Football is one of those sports I’ve never understood. I never had an interest in it, never played it, never watched it, not even under duress when everyone else in the household was watching Thanksgiving Day games. I always found something else to do.
So I was blithely unperturbed and decidedly unmoved by the recent news of Tom Brady’s retirement, an occasion of apparent significance in the entertainment industry. I mean, when it’s the banner headline in the Boston Globe the day after a record-setting blizzard, you know something unusual is going on.
I did wonder about this fellow Brady, who by any objective measure has established himself as a quarterback of unique achievement. I am aware of his celebrity, a fact not lost on me as I recall the long-ago evening (2002) when Brady was at the same Back Bay bar I was at (celebrating a law firm partnership) and, with starstruck patrons and bartenders falling over themselves to have their ephemeral moment with football’s young Galahad, I could not promptly get the dry martini I was hoping to start the evening off with. Alas, martinis on law firm tabs, indeed martinis generally, are a thing of my well-worn past, but I digress.
I can’t speak to the merits of each championship won by the great Brady (was it talent, luck, divine intervention?) but I nod to the sheer weight of the record. But setting records, without more, has as much staying power as yesterday’s Guinness Book of Records. Records are set and are broken (just ask Matt Amodio).
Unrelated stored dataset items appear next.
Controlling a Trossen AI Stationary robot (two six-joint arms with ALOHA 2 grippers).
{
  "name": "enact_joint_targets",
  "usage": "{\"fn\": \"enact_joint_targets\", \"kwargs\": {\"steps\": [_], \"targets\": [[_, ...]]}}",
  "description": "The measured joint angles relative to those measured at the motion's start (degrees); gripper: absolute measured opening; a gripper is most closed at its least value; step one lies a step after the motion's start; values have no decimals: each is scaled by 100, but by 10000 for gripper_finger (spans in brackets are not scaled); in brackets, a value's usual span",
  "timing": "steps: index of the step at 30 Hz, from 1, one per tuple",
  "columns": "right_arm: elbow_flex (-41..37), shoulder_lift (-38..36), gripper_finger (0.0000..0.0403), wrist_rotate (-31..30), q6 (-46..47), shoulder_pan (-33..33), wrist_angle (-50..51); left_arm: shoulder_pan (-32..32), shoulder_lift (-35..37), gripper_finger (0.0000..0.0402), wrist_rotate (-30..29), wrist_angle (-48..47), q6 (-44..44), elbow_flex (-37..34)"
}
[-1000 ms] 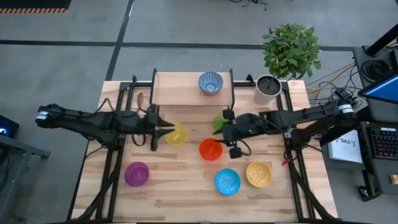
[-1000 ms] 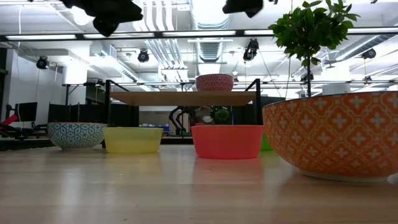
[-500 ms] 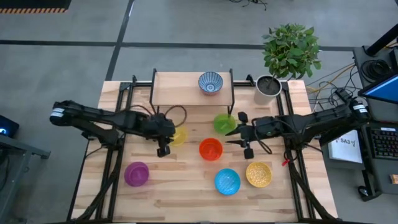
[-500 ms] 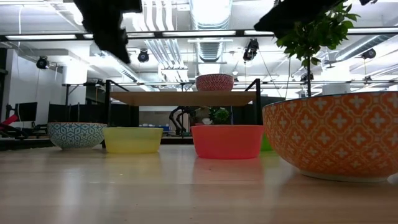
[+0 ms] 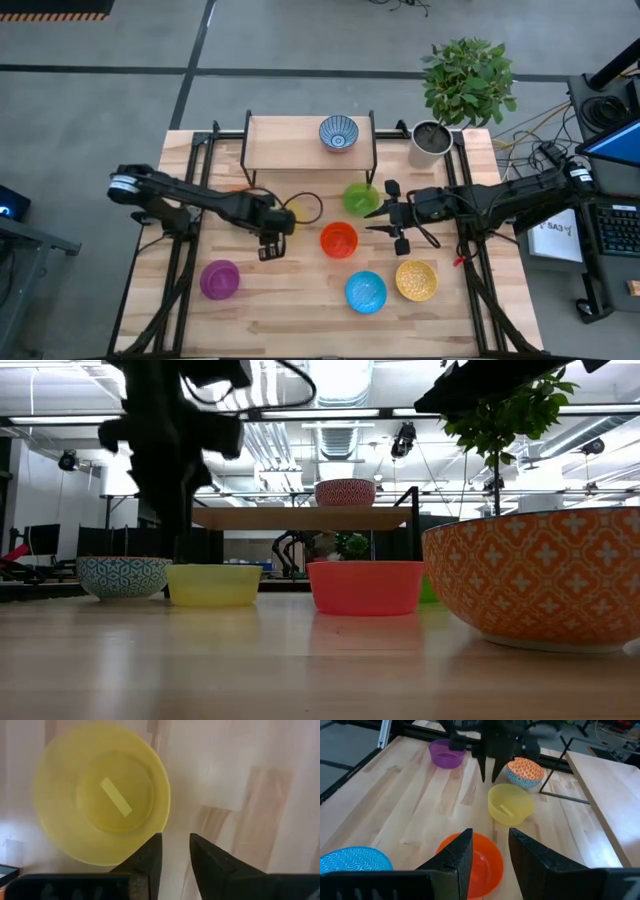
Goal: Place and stack bowls onto a shelf
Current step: Put the yellow bowl on the shelf
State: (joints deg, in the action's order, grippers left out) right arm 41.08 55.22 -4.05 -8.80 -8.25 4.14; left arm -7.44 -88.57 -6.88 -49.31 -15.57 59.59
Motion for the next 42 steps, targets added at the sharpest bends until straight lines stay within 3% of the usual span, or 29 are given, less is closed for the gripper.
{"fn": "enact_joint_targets", "kwargs": {"steps": [9, 14, 19, 28, 35, 42], "targets": [[-6, 2, 116, -2, -17, 0, -2, 4, -757, 175, -453, 113, 357, -7], [-6, 2, 116, -2, -24, 0, 0, 4, -1063, 192, -467, 266, 584, -7], [-6, 2, 116, -4, -34, 0, 1, 0, -1233, 155, -443, 267, 643, 39], [-6, 2, 116, -46, -42, 2, 9, -1, -1127, 9, -391, 264, 622, 39], [-6, 4, 116, -46, -24, 0, 23, -109, -1053, 2, 270, -147, 659, 488], [-6, 4, 116, -46, -85, 0, 29, -233, -1048, 0, 311, -1283, 1573, 2045]]}}
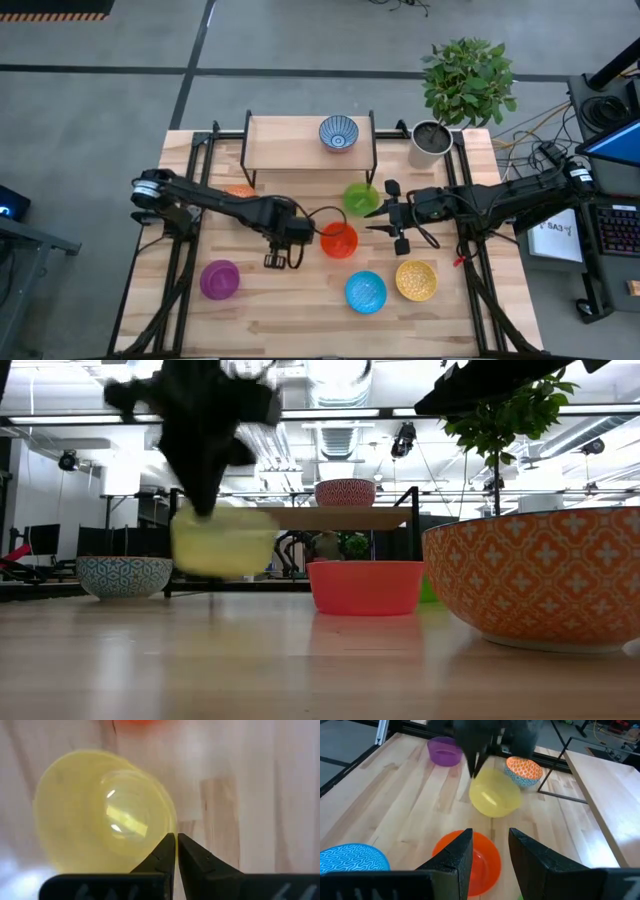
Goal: Place and stack bowls onto a shelf
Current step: Put the yellow bowl on the shelf
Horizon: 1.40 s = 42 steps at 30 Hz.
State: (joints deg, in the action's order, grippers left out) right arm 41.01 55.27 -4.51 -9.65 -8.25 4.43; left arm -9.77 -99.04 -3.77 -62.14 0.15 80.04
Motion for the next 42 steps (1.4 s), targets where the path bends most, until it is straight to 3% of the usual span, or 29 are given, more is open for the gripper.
{"fn": "enact_joint_targets", "kwargs": {"steps": [8, 13, 20, 27, 30, 35, 42], "targets": [[0, 2, 116, 0, -9, 2, 2, 552, 12, 0, -994, -1415, 991, 1881], [0, 2, 116, 0, -20, 2, 2, 1336, 57, 0, -1128, -1893, 1291, 2496], [0, 2, 116, 0, -35, 2, 2, 2685, 79, 0, -1025, -1730, 1905, 2569], [0, 2, 116, 0, -47, 2, 4, 3788, 81, 0, -724, -1695, 1880, 2357], [0, 2, 116, 0, -72, 2, 3, 4028, 81, 0, -631, -1611, 1834, 2331], [0, 2, 116, 0, -83, 2, 2, 4225, 81, 0, 24, -1381, 1779, 2331], [0, 2, 116, 0, -85, 2, 2, 4230, 81, 0, 39, -1380, 1446, 2331]]}}
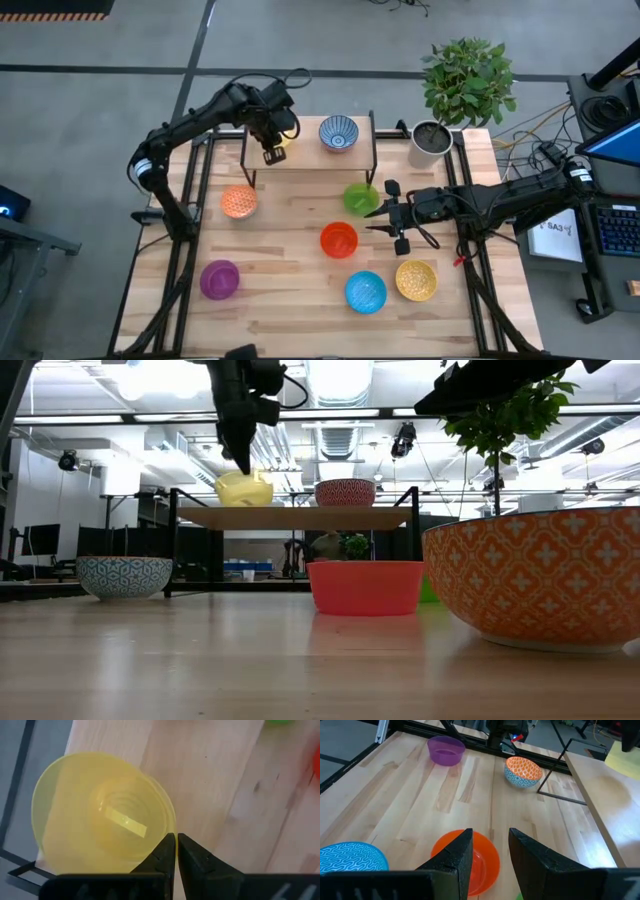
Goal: Place and stack bowls onto a shelf
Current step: Put the yellow bowl on the shelf, then stack the yellow patterned bowl on top of the blue patterned bowl on the shelf
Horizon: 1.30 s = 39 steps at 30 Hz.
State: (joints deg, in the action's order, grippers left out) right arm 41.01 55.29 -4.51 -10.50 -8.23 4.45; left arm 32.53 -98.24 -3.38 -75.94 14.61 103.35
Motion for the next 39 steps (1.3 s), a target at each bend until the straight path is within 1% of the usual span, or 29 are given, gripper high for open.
{"fn": "enact_joint_targets", "kwargs": {"steps": [8, 13, 21, 25, 34, 39], "targets": [[0, 0, 116, 0, 0, 0, 0, 0, -2, 0, -24, 121, -66, -44], [0, 0, 116, 0, 17, 0, 0, 4, -7, 0, -59, 408, -67, -321], [0, 0, 116, 0, 25, 0, 0, 4, -7, 2, -63, 391, -208, -638], [0, 0, 116, 0, 24, 0, 0, 4, -7, 22, -63, 397, -199, -688], [0, 0, 116, 0, 39, 0, 0, -64, 6, 91, -59, 378, -250, -620], [0, 0, 116, -1, 43, 0, 0, -188, 195, 108, -55, 450, -528, -522]]}}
What matters, what resists the wear of time, is the magic. And the magic, the “je ne sais quoi,” that’s not something you can achieve by training, diet, or luck.
What I’m referring to is that certain quality the late, great local columnist George Frazier called “duende.”
Duende is that special something, that inherent magnetism, that quality evading easy explanation but achingly obvious to those who lack it. It is, as Frazier would have it, that quality that separates a Frank Sinatra from a Vic Damone, the special quality that Joe DiMaggio had, not Ted Williams; a quality embodied by Marilyn Monroe but not Jane Russell, not in a million years. Brando yes, Pacino not so much. Cheever had it but Updike (as much as I revere his writing) didn’t. Jackie was the mid-century epicenter of duende; Mamie, who had wonderful qualities not to be easily dismissed, scored poorly on the duende meter.
Frazier would put it this way: when you say “Streisand,” no one asks “Which Streisand?” Or consider this, if the name “Sinatra” comes up in conversation, it never sparks the question, “Of which Sinatra do you refer?” Ditto Dietrich. You get the point.
In the local sports arena, it’s what Bill Russel and Red Auerbach and Bobby Orr each had in ample supply, but not Yastrzemski or Bird or Esposito. Again, you get the point. Tom Brady and duende are ships sailing well past one another, and never the twain shall meet. It struck me that since he cannot say this for himself, someone needed to channel the irrepressible Mr. Frazier, saying what must be said – not in anger, and certainly without begrudging Brady’s enduring record.
You will forgive me the indulgence of channeling Mr. Frazier, but in this matter there is no better authority, and the moment seemed to call for objective assessment, however harsh that may come across to the barstool set. And I hope this doesn’t set “the fans” off in any way. I recall too well the kerfuffle that followed Lennon’s offhand remark about the Beatles being more popular than . . . but we need not revisit that episode today. Which reminds me, when it came to duende, it was always John, never Paul.
Farewell, Mr. Brady, farewell and best wishes for a long, healthy retirement. Hail to thee, blithe spirit! Duende thou never wert.
James Aloisi is a former state transportation secretary who writes occasionally about football parades and more often about more important things.